Firms expect lending rates and borrowing volumes to increase in the 12-month period ending in December 2024. This increase in borrowing is consistent with the expected rise in investment, inventories, and goods and services exported. Firms anticipate that domestic economic performance will improve during this period. Domestic-oriented firms perceive access to credit from commercial banks in Botswana to be relaxed, while export-oriented firms prefer to borrow from South Africa.

During the fourth quarter of 2023, firms faced high cost pressures due to increased input costs, such as materials, utilities, and transport, resulting from supply constraints related to conflicts in Ukraine-Russia and Israel-Hamas. According to the survey report, the firms noted that cost pressures during the fourth quarter of 2023 were high, mainly attributable to increase in some input costs, such as materials, utilities, and transport arising from supply constraints related to the Ukraine-Russia and Israel-Hamas wars. “However, firms’ expectations about domestic inflation decreased, compared to the previous survey, and have remained within the Bank’s 3 – 6 percent objective range, averaging 5.4 percent for 2023 and 5.4 percent for 2024. This suggests that inflation expectations are well anchored, which is good for maintenance of price stability,” reads the survey report in part.

However, firms’ expectations about domestic inflation decreased compared to the previous survey, and inflation expectations remained within the Bank’s objective range of 3-6 percent.
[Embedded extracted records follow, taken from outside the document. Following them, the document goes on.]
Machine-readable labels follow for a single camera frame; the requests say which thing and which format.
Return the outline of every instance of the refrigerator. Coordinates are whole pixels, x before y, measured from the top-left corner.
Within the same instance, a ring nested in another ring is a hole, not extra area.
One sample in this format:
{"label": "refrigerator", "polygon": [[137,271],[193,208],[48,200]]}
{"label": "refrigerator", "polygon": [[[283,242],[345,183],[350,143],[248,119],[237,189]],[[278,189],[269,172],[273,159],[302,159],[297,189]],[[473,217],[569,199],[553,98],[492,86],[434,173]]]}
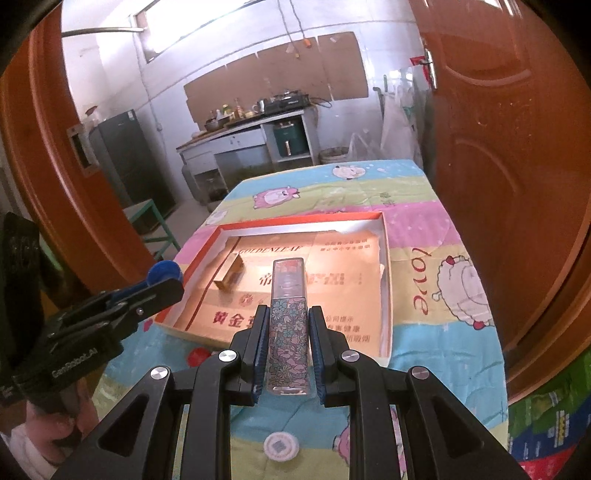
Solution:
{"label": "refrigerator", "polygon": [[[94,127],[89,141],[113,187],[121,208],[152,199],[163,217],[174,210],[175,201],[145,139],[134,110],[114,116]],[[156,217],[145,213],[134,223],[140,234],[157,226]]]}

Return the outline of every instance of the cabinet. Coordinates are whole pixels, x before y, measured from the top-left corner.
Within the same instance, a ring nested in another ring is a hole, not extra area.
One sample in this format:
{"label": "cabinet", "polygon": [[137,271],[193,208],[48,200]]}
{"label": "cabinet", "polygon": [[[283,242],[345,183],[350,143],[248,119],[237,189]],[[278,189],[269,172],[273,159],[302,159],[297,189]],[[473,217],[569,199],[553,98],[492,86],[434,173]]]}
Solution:
{"label": "cabinet", "polygon": [[[255,119],[179,147],[183,176],[193,197],[208,205],[214,197],[219,199],[220,185],[227,194],[251,177],[316,165],[320,153],[316,121],[315,107],[311,107]],[[307,146],[304,153],[280,154],[274,134],[279,122],[301,125]]]}

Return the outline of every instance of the floral perfume bottle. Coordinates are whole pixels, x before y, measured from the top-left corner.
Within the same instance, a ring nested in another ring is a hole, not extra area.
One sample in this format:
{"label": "floral perfume bottle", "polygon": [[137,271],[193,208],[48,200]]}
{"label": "floral perfume bottle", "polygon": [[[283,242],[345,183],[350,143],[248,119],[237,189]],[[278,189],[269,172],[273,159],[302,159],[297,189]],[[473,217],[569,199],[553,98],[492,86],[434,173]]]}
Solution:
{"label": "floral perfume bottle", "polygon": [[303,258],[273,262],[266,383],[276,395],[305,395],[310,390]]}

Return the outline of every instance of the cardboard box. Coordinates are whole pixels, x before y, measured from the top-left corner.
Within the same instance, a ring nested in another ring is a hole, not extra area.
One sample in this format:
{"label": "cardboard box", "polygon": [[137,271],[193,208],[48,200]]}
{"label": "cardboard box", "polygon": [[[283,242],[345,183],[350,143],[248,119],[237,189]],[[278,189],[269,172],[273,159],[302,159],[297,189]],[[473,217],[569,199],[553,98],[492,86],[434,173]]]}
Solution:
{"label": "cardboard box", "polygon": [[[213,284],[238,253],[243,271],[229,291]],[[387,365],[392,352],[391,274],[381,212],[291,216],[222,225],[185,272],[181,302],[156,322],[172,334],[225,348],[248,328],[259,304],[269,305],[272,262],[303,257],[308,305],[319,304],[330,329],[351,348]]]}

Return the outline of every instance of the green chair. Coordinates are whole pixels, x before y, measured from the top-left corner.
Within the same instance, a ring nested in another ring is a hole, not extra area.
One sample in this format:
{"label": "green chair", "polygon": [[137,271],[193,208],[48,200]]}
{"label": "green chair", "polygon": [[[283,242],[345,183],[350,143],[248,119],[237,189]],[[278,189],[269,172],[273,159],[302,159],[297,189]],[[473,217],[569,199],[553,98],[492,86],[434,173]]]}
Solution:
{"label": "green chair", "polygon": [[166,233],[166,236],[157,236],[157,237],[143,236],[142,237],[142,242],[144,242],[145,244],[153,244],[156,242],[165,242],[164,245],[154,254],[154,258],[155,259],[161,258],[164,251],[171,244],[174,245],[174,247],[177,250],[181,250],[180,245],[178,244],[177,240],[175,239],[173,233],[170,231],[170,228],[168,228],[168,225],[166,225],[164,218],[162,217],[162,215],[160,215],[160,212],[158,211],[158,208],[156,207],[156,204],[154,203],[154,201],[152,199],[145,200],[144,202],[136,203],[135,205],[132,205],[131,207],[124,208],[123,213],[125,214],[125,216],[129,220],[129,222],[133,224],[145,212],[149,211],[150,209],[152,210],[152,213],[156,217],[156,220],[158,220],[158,223],[162,226],[162,229]]}

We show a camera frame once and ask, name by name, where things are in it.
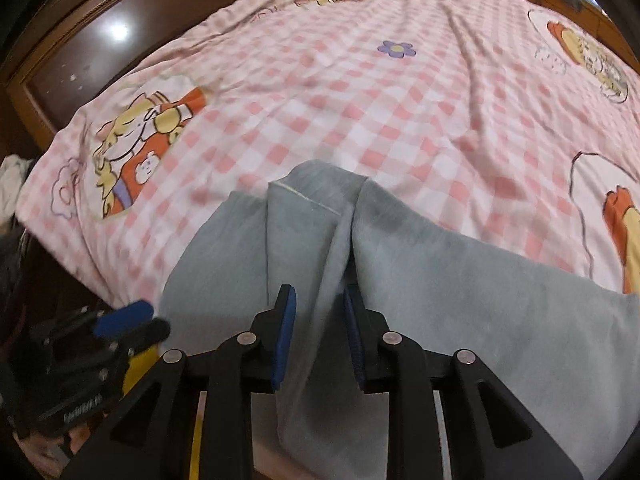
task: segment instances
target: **pink gingham bedsheet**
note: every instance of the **pink gingham bedsheet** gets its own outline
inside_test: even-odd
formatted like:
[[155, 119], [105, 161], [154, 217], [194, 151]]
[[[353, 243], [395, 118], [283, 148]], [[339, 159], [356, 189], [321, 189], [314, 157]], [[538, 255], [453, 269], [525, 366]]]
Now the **pink gingham bedsheet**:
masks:
[[[584, 218], [597, 223], [602, 210], [575, 203], [574, 160], [597, 153], [628, 186], [638, 181], [639, 81], [597, 45], [618, 70], [612, 90], [548, 22], [581, 34], [525, 0], [239, 0], [80, 108], [25, 184], [18, 218], [110, 304], [157, 305], [231, 191], [262, 194], [318, 158], [441, 226], [593, 277], [610, 240], [600, 226], [595, 248], [585, 245]], [[150, 104], [105, 144], [140, 94]], [[170, 145], [154, 126], [166, 108], [179, 121]], [[143, 151], [126, 170], [117, 157], [131, 136]], [[101, 188], [106, 160], [118, 180]], [[597, 172], [584, 178], [598, 187]], [[616, 265], [615, 252], [600, 253], [601, 266]], [[617, 279], [602, 284], [615, 290]]]

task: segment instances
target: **black clamp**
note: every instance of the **black clamp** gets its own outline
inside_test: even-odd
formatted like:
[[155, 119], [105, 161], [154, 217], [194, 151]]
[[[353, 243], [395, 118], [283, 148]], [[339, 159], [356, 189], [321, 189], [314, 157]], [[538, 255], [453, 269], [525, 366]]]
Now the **black clamp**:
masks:
[[216, 350], [169, 350], [120, 401], [64, 469], [61, 480], [188, 479], [196, 412], [207, 393], [200, 480], [250, 480], [251, 393], [284, 379], [296, 294], [283, 285], [273, 310]]
[[164, 319], [137, 302], [116, 312], [87, 307], [40, 323], [0, 358], [0, 394], [19, 438], [55, 438], [122, 398], [130, 357], [166, 339]]
[[582, 480], [574, 463], [509, 389], [470, 350], [424, 350], [344, 292], [356, 380], [389, 392], [390, 480], [444, 478], [434, 391], [440, 394], [453, 480]]

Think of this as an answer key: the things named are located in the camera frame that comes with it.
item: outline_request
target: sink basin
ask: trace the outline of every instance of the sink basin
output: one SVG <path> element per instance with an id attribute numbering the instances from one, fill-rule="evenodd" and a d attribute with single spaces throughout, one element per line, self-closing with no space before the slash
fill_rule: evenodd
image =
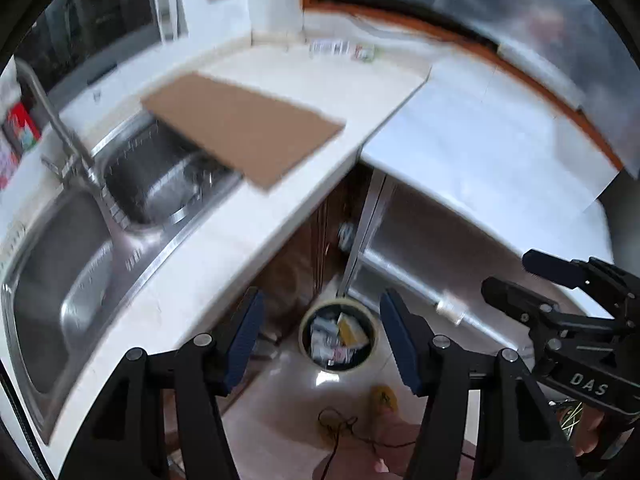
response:
<path id="1" fill-rule="evenodd" d="M 57 209 L 25 254 L 14 287 L 22 360 L 42 394 L 51 392 L 69 355 L 82 345 L 111 276 L 111 236 L 94 198 L 65 195 Z"/>
<path id="2" fill-rule="evenodd" d="M 0 294 L 18 386 L 45 444 L 116 313 L 241 180 L 146 112 L 92 155 L 106 185 L 78 180 L 60 192 Z"/>
<path id="3" fill-rule="evenodd" d="M 232 173 L 166 124 L 149 118 L 108 158 L 104 178 L 131 222 L 153 226 L 184 218 Z"/>

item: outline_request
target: cable
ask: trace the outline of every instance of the cable
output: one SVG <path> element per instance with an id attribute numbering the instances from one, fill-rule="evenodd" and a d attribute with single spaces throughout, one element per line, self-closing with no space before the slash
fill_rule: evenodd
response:
<path id="1" fill-rule="evenodd" d="M 29 445 L 29 449 L 31 449 L 31 453 L 33 458 L 35 459 L 38 467 L 42 471 L 45 480 L 56 480 L 55 476 L 49 469 L 49 464 L 44 458 L 42 454 L 42 450 L 36 441 L 36 437 L 33 434 L 33 430 L 29 424 L 29 419 L 27 419 L 27 415 L 24 413 L 20 400 L 18 399 L 18 395 L 15 393 L 14 385 L 9 378 L 9 374 L 4 369 L 4 365 L 0 360 L 0 384 L 4 388 L 4 392 L 6 396 L 9 398 L 9 403 L 11 407 L 14 409 L 14 413 L 16 418 L 18 419 L 18 423 L 20 424 L 20 428 L 24 433 L 24 437 L 27 440 L 27 444 Z"/>
<path id="2" fill-rule="evenodd" d="M 569 408 L 564 412 L 560 420 L 560 427 L 564 432 L 567 440 L 569 440 L 574 432 L 574 427 L 580 423 L 582 416 L 582 403 L 578 402 L 575 406 Z"/>
<path id="3" fill-rule="evenodd" d="M 332 428 L 331 426 L 329 426 L 328 424 L 325 424 L 322 421 L 322 414 L 325 412 L 334 412 L 336 415 L 338 415 L 342 420 L 341 422 L 338 424 L 337 428 Z M 342 430 L 349 430 L 349 432 L 351 433 L 351 436 L 353 436 L 354 438 L 357 438 L 358 440 L 365 442 L 366 444 L 371 444 L 372 446 L 379 446 L 379 447 L 388 447 L 391 449 L 398 449 L 400 447 L 407 447 L 407 446 L 412 446 L 413 444 L 415 444 L 415 440 L 412 440 L 411 442 L 405 442 L 404 444 L 384 444 L 382 442 L 377 442 L 376 440 L 373 440 L 371 438 L 364 438 L 362 436 L 358 436 L 357 434 L 355 434 L 355 432 L 353 431 L 353 427 L 355 426 L 356 422 L 358 421 L 358 417 L 357 416 L 352 416 L 351 418 L 345 418 L 345 416 L 340 413 L 338 410 L 336 410 L 335 408 L 328 406 L 326 408 L 323 408 L 322 410 L 320 410 L 320 413 L 318 413 L 318 423 L 320 424 L 320 426 L 322 426 L 323 428 L 325 428 L 329 433 L 331 433 L 334 438 L 335 438 L 335 444 L 334 444 L 334 450 L 331 452 L 331 455 L 329 456 L 329 460 L 327 461 L 326 465 L 324 466 L 324 470 L 322 471 L 322 476 L 320 477 L 320 480 L 324 480 L 324 478 L 326 477 L 327 472 L 329 471 L 329 466 L 331 465 L 332 460 L 334 459 L 334 456 L 336 454 L 336 452 L 338 451 L 338 443 L 340 442 L 340 433 L 342 432 Z M 467 458 L 474 460 L 475 461 L 475 457 L 462 452 L 461 453 L 463 456 L 466 456 Z"/>

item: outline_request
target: human hand
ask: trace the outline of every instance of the human hand
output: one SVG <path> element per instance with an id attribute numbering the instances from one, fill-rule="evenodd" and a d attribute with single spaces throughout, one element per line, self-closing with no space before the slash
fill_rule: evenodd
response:
<path id="1" fill-rule="evenodd" d="M 602 423 L 604 413 L 591 406 L 582 406 L 582 417 L 571 438 L 571 445 L 576 456 L 590 453 L 598 445 L 598 427 Z"/>

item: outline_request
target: blue gripper pad
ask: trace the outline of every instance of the blue gripper pad
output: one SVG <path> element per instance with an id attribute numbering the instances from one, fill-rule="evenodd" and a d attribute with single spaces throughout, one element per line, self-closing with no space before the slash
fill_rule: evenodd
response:
<path id="1" fill-rule="evenodd" d="M 235 313 L 231 326 L 228 327 L 233 337 L 228 343 L 226 351 L 217 346 L 220 351 L 226 354 L 226 374 L 223 382 L 228 391 L 231 391 L 244 375 L 263 318 L 264 298 L 262 292 L 252 287 L 242 298 L 241 306 Z"/>
<path id="2" fill-rule="evenodd" d="M 424 318 L 409 313 L 400 295 L 388 288 L 380 297 L 380 317 L 402 382 L 418 397 L 426 395 L 419 356 L 428 357 L 433 332 Z"/>

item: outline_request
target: faucet
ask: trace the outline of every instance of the faucet
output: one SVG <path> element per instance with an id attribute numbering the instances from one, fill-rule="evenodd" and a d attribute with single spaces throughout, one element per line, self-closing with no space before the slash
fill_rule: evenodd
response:
<path id="1" fill-rule="evenodd" d="M 27 62 L 19 58 L 15 59 L 15 67 L 18 79 L 23 81 L 31 89 L 36 101 L 42 106 L 49 118 L 53 131 L 60 138 L 65 147 L 67 159 L 62 168 L 58 168 L 53 162 L 45 157 L 42 158 L 43 164 L 51 170 L 63 184 L 66 184 L 69 176 L 76 173 L 79 169 L 78 166 L 80 166 L 82 173 L 87 177 L 90 184 L 93 184 L 98 188 L 102 187 L 98 173 L 94 170 L 94 158 L 78 138 L 76 133 L 67 128 L 62 120 L 60 120 L 60 116 L 53 108 L 51 101 L 49 101 L 47 93 L 44 91 L 44 88 L 42 87 L 38 76 L 33 71 L 33 68 L 31 68 Z"/>
This suggests that inflation expectations are well anchored, which is beneficial for maintaining price stability.

In terms of challenges, most firms in the retail, accommodation, transport, manufacturing, construction, and finance sectors considered the exchange rate of the Pula to be unfavorable to their business operations. This is mainly because these firms import raw materials from South Africa and would prefer a stronger Pula against the South African rand. Additionally, firms in the retail, accommodation, transport, and mining sectors cited other challenges, including supply constraints from conflicts in Russia-Ukraine and Israel-Hamas, as well as new citizen economic empowerment policies that some firms considered unfavorable to foreign direct investment.

On the positive side, firms highlighted factors such as adequate water and electricity supply, a favorable political climate, an effective regulatory framework, the availability of skilled labor, and domestic and international demand as supportive to doing business in Botswana during the fourth quarter of 2023.

Overall, the business sector in Botswana is optimistic about the year 2024. The anticipated improvements in trading conditions, supported by government interventions and reforms, are expected to drive growth and profitability in various sectors. While challenges exist, businesses remain confident in the potential for economic recovery and expansion.